Hokies Coach Seth Greenberg has been in contact with former Connecticut forward Alex Oriakhi in hopes of persuading him to transfer to Virginia Tech, according to multiple people familiar with the program’s plans who requested anonymity because they were not authorized to speak publicly about the situation.
Oriakhi announced last week that he would be leaving Connecticut because the NCAA will begin enforcing a rule that would preclude teams from the postseason if they do not meet a minimum academic progress rate. Barring a successful appeal, the Huskies are expected to be the most prominent program held out of the NCAA tournament next season as a result.
The Hokies have three scholarships available for the 2012-13 season, and if Connecticut is ineligible for the NCAA tournament, Oriakhi would not have to sit out a year when he transfers.
Two people with knowledge of the situation said Virginia Tech is viewed as a long shot to land Oriakhi, who has reportedly received interest from North Carolina, Duke, Kentucky and Missouri, among others, since being officially released from his scholarship at Connecticut on Tuesday.

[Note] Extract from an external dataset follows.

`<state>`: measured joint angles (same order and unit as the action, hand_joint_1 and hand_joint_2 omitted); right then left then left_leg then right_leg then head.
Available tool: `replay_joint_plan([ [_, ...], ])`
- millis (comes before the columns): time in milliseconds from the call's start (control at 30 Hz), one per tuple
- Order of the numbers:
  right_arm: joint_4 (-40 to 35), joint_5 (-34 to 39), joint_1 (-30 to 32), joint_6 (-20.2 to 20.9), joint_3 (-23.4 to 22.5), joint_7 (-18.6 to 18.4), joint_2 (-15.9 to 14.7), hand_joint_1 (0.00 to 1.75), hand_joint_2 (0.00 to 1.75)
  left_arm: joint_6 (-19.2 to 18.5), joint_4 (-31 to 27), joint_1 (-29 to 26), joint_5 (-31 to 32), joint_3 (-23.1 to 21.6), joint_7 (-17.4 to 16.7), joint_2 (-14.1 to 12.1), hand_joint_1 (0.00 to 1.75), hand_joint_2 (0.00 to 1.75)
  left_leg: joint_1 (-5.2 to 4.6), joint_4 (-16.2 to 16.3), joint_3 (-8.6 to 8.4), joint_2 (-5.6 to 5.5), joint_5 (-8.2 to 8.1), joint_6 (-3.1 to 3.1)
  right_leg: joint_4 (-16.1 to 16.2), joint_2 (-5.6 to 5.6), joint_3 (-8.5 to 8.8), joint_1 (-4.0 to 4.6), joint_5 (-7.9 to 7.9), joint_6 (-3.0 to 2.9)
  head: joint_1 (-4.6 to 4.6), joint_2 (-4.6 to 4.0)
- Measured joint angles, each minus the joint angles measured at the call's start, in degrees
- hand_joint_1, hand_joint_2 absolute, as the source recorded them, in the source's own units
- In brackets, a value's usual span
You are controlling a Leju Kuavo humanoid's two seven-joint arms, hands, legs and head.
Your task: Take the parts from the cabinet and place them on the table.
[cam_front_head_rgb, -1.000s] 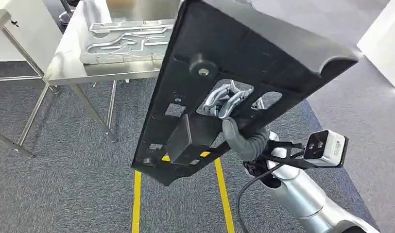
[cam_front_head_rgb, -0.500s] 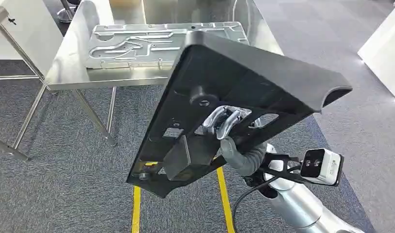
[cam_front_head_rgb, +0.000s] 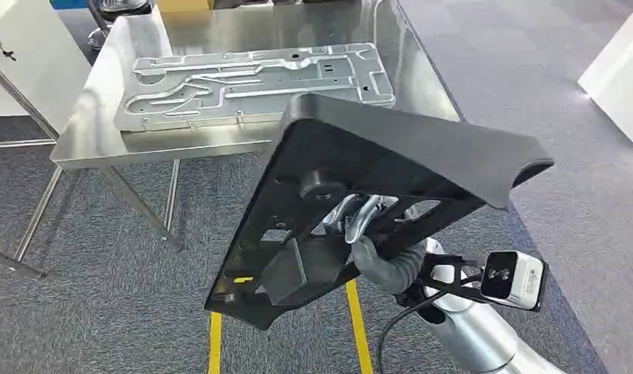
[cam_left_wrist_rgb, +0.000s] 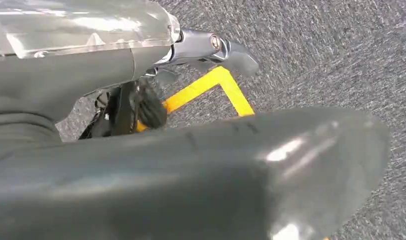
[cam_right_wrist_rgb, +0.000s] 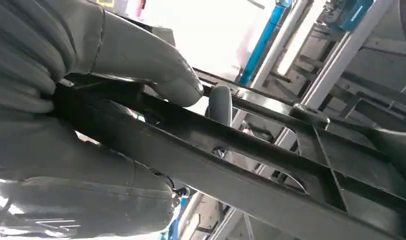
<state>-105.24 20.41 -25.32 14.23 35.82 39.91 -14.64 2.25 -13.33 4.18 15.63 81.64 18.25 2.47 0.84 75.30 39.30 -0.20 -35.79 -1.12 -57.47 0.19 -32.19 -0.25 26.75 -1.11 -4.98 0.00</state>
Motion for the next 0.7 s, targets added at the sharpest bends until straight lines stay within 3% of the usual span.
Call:
replay_joint_plan([
  [67, 0.0, -0.43, 0.2, 0.5, -0.46, 0.0, 0.06, 1.75, 1.75, -0.04, 0.0, -0.13, 0.0, 0.0, 0.17, 0.02, 0.0, 0.0, 0.0, -4.34, -0.52, 0.0, 4.02, 0.37, -0.02, 0.15, 1.11, 0.04, 0.83, 0.11, 0.0, 0.0],
  [100, -0.04, -0.9, 0.42, 0.76, -0.85, 0.0, 0.2, 1.75, 1.75, -0.13, 0.0, -0.19, -0.17, 0.0, 0.22, 0.02, 0.0, 0.0, -0.01, -10.78, -2.47, 0.0, 8.81, 0.56, -0.03, 0.15, 2.22, 0.06, 1.58, 0.28, 0.0, 0.0],
  [133, -0.09, -1.31, 0.62, 1.03, -1.12, 0.0, 0.33, 1.75, 1.75, -0.2, 0.0, -0.32, -0.2, 0.0, 0.26, 0.0, 0.0, 0.0, -0.06, -15.01, -3.57, 0.03, 12.14, 0.74, -0.02, 0.14, 2.64, 0.06, 2.11, 0.48, 0.02, 0.0],
  [167, -0.18, -1.79, 0.96, 1.35, -1.31, 0.02, 0.53, 1.75, 1.75, -0.22, 0.0, -0.35, -0.2, 0.04, 0.31, 0.02, 0.0, 0.0, -0.6, -15.74, -3.48, 0.02, 10.14, 0.73, -0.22, 0.15, 2.98, 0.23, 2.48, 0.87, 0.02, 0.0],
  [233, -0.72, -2.82, 1.91, 1.55, -1.55, -0.02, 0.79, 1.75, 1.75, -0.37, 0.0, -0.32, 0.11, 0.02, 0.39, 0.02, 0.0, 0.0, -0.69, -16.08, -3.83, -0.02, 10.99, 1.61, 0.03, 0.17, 2.8, 0.18, 3.06, 1.63, 0.02, 0.0],
  [267, -1.05, -3.08, 2.23, 1.68, -1.75, 0.0, 1.04, 1.75, 1.75, -0.39, 0.0, -0.41, 0.09, 0.02, 0.41, 0.02, 0.0, 0.0, -0.62, -16.4, -3.89, -0.01, 10.6, 1.96, -0.34, 0.19, 3.19, 0.29, 2.91, 1.92, 0.02, 0.0],
  [333, -1.49, -3.37, 2.45, 2.08, -2.14, -0.02, 1.14, 1.75, 1.75, -0.48, 0.0, -0.35, -0.04, 0.02, 0.46, 0.18, 0.0, 0.0, -0.21, -17.06, -5.3, -0.03, 10.72, 2.41, -1.46, 0.13, 3.23, -0.02, 3.61, 2.52, 0.02, 0.0],
  [367, -1.57, -3.45, 2.53, 2.58, -2.49, 0.04, 1.18, 1.75, 1.75, -0.52, 0.0, -0.34, -0.26, 0.02, 0.5, 0.17, 0.0, 0.0, -0.17, -17.27, -5.76, -0.01, 10.51, 2.74, -4.3, 0.09, 1.77, 0.02, 4.55, 2.7, 0.02, 0.0],
  [467, -1.51, -3.41, 3.52, 3.43, -3.36, 0.02, 1.2, 1.75, 1.75, -0.52, 0.0, -0.29, -0.2, 0.02, 0.57, 0.22, 0.0, 0.0, -0.18, -17.26, -6.49, -0.07, 9.58, 3.05, -16.69, 0.08, -6.58, -0.34, 9.02, 3.32, 0.02, 0.0],
  [500, -1.38, -3.3, 3.74, 3.82, -3.72, 0.02, 1.18, 1.75, 1.75, -0.52, 0.0, -0.34, -0.2, 0.02, 0.61, 0.22, 0.0, 0.0, -0.18, -17.26, -6.95, -0.12, 9.19, 3.03, -18.21, 0.08, -8.34, -0.43, 8.91, 3.43, 0.02, 0.0],
  [533, -1.22, -3.13, 3.79, 4.08, -4.13, 0.0, 1.18, 1.75, 1.75, -0.52, 0.0, -0.39, -0.2, 0.04, 0.63, 0.24, 0.0, 0.0, -0.18, -17.26, -7.5, -0.15, 8.76, 2.96, -17.25, 0.08, -8.79, -0.49, 7.34, 3.42, 0.02, 0.0],
  [567, -1.14, -2.97, 3.79, 4.41, -4.48, 0.0, 1.18, 1.75, 1.75, -0.5, 0.0, -0.46, -0.2, 0.04, 0.68, 0.31, 0.0, 0.0, -0.18, -17.26, -8.24, -0.16, 8.27, 2.84, -13.98, 0.06, -8.11, -0.51, 4.27, 3.35, 0.02, 0.0],
  [633, -1.11, -2.88, 3.77, 4.48, -5.03, 0.0, 1.2, 1.75, 1.75, -0.5, 0.0, -0.45, -0.2, 0.04, 0.7, 0.48, 0.0, 0.0, -0.18, -17.34, -9.8, -0.19, 7.16, 2.48, -3.96, 0.04, -4.82, -0.47, -3.1, 2.84, 0.02, 0.0],
  [667, -0.96, -2.64, 3.75, 4.33, -5.29, 0.02, 1.18, 1.75, 1.75, -0.44, 0.0, -0.4, -0.2, 0.09, 0.68, 0.57, 0.0, 0.0, -0.26, -17.24, -10.31, -0.21, 6.81, 2.15, -2.29, 0.07, -4.45, -0.24, -2.89, 2.44, 0.02, 0.0],
  [700, -0.76, -2.05, 3.2, 3.84, -5.24, -0.04, 1.2, 1.75, 1.75, -0.31, 0.0, -0.32, -0.2, 0.11, 0.68, 0.57, 0.0, 0.0, -0.38, -17.25, -9.88, -0.28, 6.56, 1.78, -1.25, -0.09, -4.36, 0.12, -0.91, 2.12, 0.07, 0.0],
])
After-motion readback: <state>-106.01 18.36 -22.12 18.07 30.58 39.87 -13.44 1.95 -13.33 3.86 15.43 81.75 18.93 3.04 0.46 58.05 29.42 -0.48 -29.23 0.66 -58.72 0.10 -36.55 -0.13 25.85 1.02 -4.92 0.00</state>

But the 6-foot-9 rising senior would instantly become the Hokies’ most established big man if he were to unexpectedly choose Virginia Tech.

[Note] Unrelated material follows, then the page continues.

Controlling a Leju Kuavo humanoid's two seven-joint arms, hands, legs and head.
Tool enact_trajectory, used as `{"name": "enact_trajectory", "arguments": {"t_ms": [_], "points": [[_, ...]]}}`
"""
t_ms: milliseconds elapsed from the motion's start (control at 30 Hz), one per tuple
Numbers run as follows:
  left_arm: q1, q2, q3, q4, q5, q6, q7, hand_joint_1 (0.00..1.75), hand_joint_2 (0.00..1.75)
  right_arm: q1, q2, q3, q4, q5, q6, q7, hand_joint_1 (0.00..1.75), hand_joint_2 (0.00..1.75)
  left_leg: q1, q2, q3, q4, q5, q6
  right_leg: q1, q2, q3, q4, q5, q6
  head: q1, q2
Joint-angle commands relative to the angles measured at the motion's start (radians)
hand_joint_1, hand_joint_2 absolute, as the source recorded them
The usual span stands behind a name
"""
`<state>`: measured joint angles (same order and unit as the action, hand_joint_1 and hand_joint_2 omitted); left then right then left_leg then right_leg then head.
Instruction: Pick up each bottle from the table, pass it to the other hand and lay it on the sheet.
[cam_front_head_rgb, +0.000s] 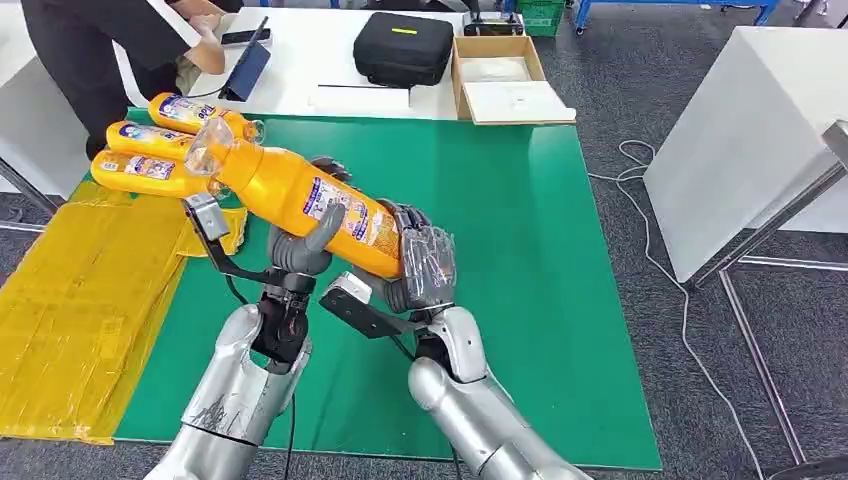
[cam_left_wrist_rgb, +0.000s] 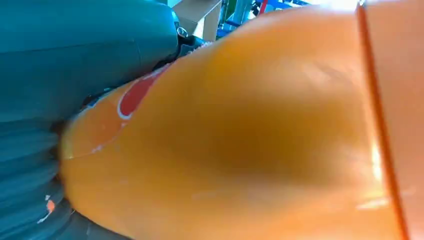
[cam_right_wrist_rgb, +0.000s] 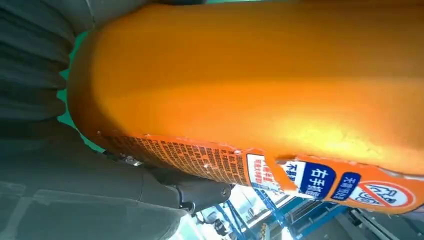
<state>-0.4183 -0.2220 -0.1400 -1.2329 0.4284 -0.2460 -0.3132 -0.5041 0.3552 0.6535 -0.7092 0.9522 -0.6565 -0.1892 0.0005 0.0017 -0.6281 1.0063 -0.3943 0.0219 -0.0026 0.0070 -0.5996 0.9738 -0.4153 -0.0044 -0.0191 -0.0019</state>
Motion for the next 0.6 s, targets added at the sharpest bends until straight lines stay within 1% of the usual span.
{"name": "enact_trajectory", "arguments": {"t_ms": [33,67,100,133,167,200,233,267,300,333,367,400,433,467,500,533,567,600], "points": [[-0.083,-0.01,-0.027,0.007,-0.023,-0.001,0.008,1.75,1.75,0.023,-0.006,0.125,0.104,0.009,-0.042,-0.039,1.75,1.75,0.001,-0.005,0.004,0.0,-0.001,-0.002,0.0,-0.005,0.005,0.0,-0.003,0.0,0.0,0.0],[-0.08,-0.01,-0.025,0.001,-0.024,0.001,0.008,1.75,1.75,0.021,-0.006,0.129,0.106,0.004,-0.042,-0.039,1.75,1.75,0.0,-0.005,0.006,0.0,-0.002,-0.003,0.0,-0.006,0.007,0.0,-0.003,0.0,0.0,0.0],[-0.077,-0.009,-0.022,-0.005,-0.026,0.002,0.008,1.75,1.75,0.021,-0.006,0.133,0.108,-0.001,-0.042,-0.038,1.73,1.75,0.001,-0.003,0.002,0.0,0.0,-0.001,0.001,-0.003,0.003,0.0,-0.001,0.0,0.0,0.0],[-0.074,-0.009,-0.019,-0.008,-0.026,0.003,0.009,1.75,1.75,0.022,-0.006,0.136,0.107,-0.005,-0.042,-0.038,1.73,1.75,0.001,-0.004,0.003,0.0,-0.001,-0.002,0.001,-0.004,0.005,0.0,-0.002,0.0,0.0,0.0],[-0.072,-0.01,-0.016,-0.012,-0.027,0.004,0.009,1.75,1.75,0.019,-0.006,0.139,0.11,-0.011,-0.042,-0.033,1.75,1.75,0.001,-0.003,0.002,0.0,-0.001,-0.002,0.001,-0.004,0.003,0.0,-0.001,0.0,0.0,0.0],[-0.069,-0.012,-0.012,-0.015,-0.032,0.007,0.012,1.75,1.75,0.016,-0.006,0.14,0.112,-0.026,-0.042,-0.035,1.71,1.75,0.001,-0.004,0.003,0.0,-0.001,-0.002,0.001,-0.004,0.005,0.0,-0.002,0.0,0.0,0.0],[-0.068,-0.013,-0.009,-0.016,-0.036,0.009,0.012,1.75,1.75,0.015,-0.006,0.139,0.114,-0.039,-0.042,-0.04,1.75,1.75,0.001,-0.003,0.002,0.0,-0.001,-0.001,0.001,-0.003,0.003,0.0,-0.001,0.0,0.0,0.0],[-0.067,-0.013,-0.006,-0.016,-0.038,0.01,0.013,1.75,1.75,0.015,-0.006,0.134,0.114,-0.049,-0.042,-0.044,1.75,1.75,0.001,-0.004,0.003,0.0,-0.001,-0.002,0.001,-0.004,0.005,0.0,-0.002,0.0,0.0,0.0],[-0.066,-0.014,-0.001,-0.016,-0.042,0.012,0.012,1.75,1.75,0.015,-0.006,0.126,0.116,-0.077,-0.042,-0.061,1.75,1.75,0.001,-0.003,0.002,0.0,-0.001,-0.001,0.001,-0.003,0.003,0.0,-0.001,0.0,0.0,0.0],[-0.065,-0.013,0.003,-0.017,-0.045,0.013,0.012,1.75,1.75,0.012,-0.006,0.122,0.119,-0.103,-0.042,-0.075,1.75,1.75,0.0,-0.005,0.006,0.001,-0.003,-0.003,0.0,-0.006,0.008,0.001,-0.004,0.0,0.0,0.0],[-0.064,-0.013,0.006,-0.019,-0.047,0.013,0.011,1.75,1.75,0.011,-0.006,0.119,0.119,-0.121,-0.042,-0.085,1.75,1.75,0.001,-0.003,0.002,0.0,-0.001,-0.001,0.001,-0.003,0.003,0.0,-0.001,0.0,0.0,0.0],[-0.061,-0.01,0.014,-0.024,-0.054,0.015,0.008,1.75,1.75,0.017,-0.006,0.104,0.113,-0.184,-0.042,-0.128,1.73,1.75,0.001,-0.004,0.003,0.0,-0.001,-0.002,0.001,-0.004,0.005,0.0,-0.002,0.0,0.0,0.0],[-0.058,-0.008,0.019,-0.03,-0.06,0.018,0.005,1.75,1.75,0.014,-0.006,0.12,0.123,-0.283,-0.042,-0.18,1.68,1.75,0.0,-0.004,0.005,0.0,-0.002,-0.002,0.0,-0.005,0.006,0.0,-0.003,0.0,0.0,0.0],[-0.059,-0.004,0.021,-0.032,-0.063,0.02,0.003,1.75,1.75,0.012,-0.006,0.121,0.125,-0.286,-0.042,-0.181,1.29,1.75,0.001,-0.003,0.002,0.0,-0.001,-0.002,0.001,-0.003,0.003,0.0,-0.001,0.0,0.0,0.0],[-0.052,0.0,0.029,-0.045,-0.082,0.034,-0.005,1.75,1.75,0.017,-0.006,0.13,0.115,-0.375,-0.042,-0.236,0.02,1.75,0.001,-0.003,0.004,0.0,-0.001,-0.002,0.001,-0.004,0.005,0.0,-0.002,0.0,0.0,0.0],[-0.047,0.007,0.039,-0.057,-0.09,0.041,-0.008,1.75,1.75,0.01,-0.006,0.153,0.118,-0.477,-0.042,-0.284,0.0,1.75,0.001,-0.002,0.002,0.0,-0.001,-0.002,0.001,-0.002,0.003,0.0,-0.001,0.0,0.0,0.0],[-0.047,0.016,0.053,-0.068,-0.103,0.061,-0.012,1.75,1.75,-0.007,-0.006,0.205,0.116,-0.633,-0.042,-0.354,0.0,1.75,0.0,-0.003,0.004,0.0,-0.002,-0.002,0.0,-0.003,0.005,0.0,-0.002,0.0,0.0,0.0],[-0.047,0.022,0.066,-0.076,-0.107,0.068,-0.012,1.75,1.75,-0.014,-0.006,0.225,0.105,-0.699,-0.038,-0.379,0.0,1.75,0.001,-0.001,0.003,0.0,-0.001,-0.002,0.001,-0.001,0.003,0.0,-0.001,0.0,0.0,0.0]]}}
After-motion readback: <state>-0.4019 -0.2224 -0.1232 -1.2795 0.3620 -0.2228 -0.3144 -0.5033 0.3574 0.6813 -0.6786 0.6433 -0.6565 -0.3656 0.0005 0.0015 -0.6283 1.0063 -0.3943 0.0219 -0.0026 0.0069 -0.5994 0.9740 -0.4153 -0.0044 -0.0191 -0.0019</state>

Oriakhi was a key cog on Connecticut’s national championship team in 2011, averaging 9.6 points, 8.7 rebounds and 1.6 blocks per game at the center position. But the Lowell, Mass., native saw his minutes decrease and his production slip as a junior this past season because of the emergence of freshman Andre Drummond.
Greenberg said earlier this offseason that he hoped to add two players to Virginia Tech’s roster – a combo guard and another big man — for the upcoming season and that he wasn’t opposed to going the junior college route if the prospective player could graduate. Oriakhi reportedly left Connecticut in good academic standing and would not have issues getting into schools, one person said.
Big East rules prohibit Oriakhi from transferring within the conference. He would have to receive a waiver to transfer to an SEC program, because that conference prohibits one-year transfers.